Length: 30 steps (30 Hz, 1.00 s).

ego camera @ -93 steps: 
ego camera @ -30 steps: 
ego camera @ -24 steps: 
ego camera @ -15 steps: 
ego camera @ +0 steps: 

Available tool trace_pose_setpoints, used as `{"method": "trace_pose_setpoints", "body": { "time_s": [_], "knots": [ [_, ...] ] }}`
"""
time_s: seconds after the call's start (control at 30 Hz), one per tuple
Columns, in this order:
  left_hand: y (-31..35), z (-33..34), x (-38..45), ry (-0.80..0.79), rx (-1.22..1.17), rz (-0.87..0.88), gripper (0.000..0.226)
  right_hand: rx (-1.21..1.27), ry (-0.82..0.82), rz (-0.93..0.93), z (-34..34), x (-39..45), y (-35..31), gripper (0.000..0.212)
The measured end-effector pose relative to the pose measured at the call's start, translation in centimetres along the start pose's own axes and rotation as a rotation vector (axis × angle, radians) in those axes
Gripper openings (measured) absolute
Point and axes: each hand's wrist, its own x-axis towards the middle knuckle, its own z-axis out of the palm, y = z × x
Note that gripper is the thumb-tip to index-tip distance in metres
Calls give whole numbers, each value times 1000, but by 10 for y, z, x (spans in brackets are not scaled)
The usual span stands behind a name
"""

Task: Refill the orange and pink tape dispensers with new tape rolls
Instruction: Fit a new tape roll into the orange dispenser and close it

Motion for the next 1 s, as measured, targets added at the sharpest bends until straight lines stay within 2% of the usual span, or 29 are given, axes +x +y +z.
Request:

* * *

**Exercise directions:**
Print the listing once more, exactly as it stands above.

**Answer to the exercise:**
Length: 30 steps (30 Hz, 1.00 s).

ego camera @ -93 steps: 
ego camera @ -30 steps: 
ego camera @ -24 steps: 
ego camera @ -15 steps: 
ego camera @ +0 steps: 

Available tool trace_pose_setpoints, used as `{"method": "trace_pose_setpoints", "body": { "time_s": [_], "knots": [ [_, ...] ] }}`
"""
time_s: seconds after the call's start (control at 30 Hz), one per tuple
Columns, in this order:
  left_hand: y (-31..35), z (-33..34), x (-38..45), ry (-0.80..0.79), rx (-1.22..1.17), rz (-0.87..0.88), gripper (0.000..0.226)
  right_hand: rx (-1.21..1.27), ry (-0.82..0.82), rz (-0.93..0.93), z (-34..34), x (-39..45), y (-35..31), gripper (0.000..0.212)
The measured end-effector pose relative to the pose measured at the call's start, translation in centimetres along the start pose's own axes and rotation as a rotation vector (axis × angle, radians) in those axes
Gripper openings (measured) absolute
Point and axes: each hand's wrist, its own x-axis towards the middle knuckle, its own z-axis out of the palm, y = z × x
Note that gripper is the thumb-tip to index-tip distance in metres
Calls give whole numbers, each value times 1000, but by 10 for y, z, x (spans in brackets are not scaled)
The usual span stands behind a name
"""

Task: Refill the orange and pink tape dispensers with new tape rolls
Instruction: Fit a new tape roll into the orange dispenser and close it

Motion for the next 1 s, as measured, targets added at the sharpest bends until straight lines stay within 2% of the usual span, or 29 are given, axes +x +y +z.
Request:

Nothing more is needed for this answer.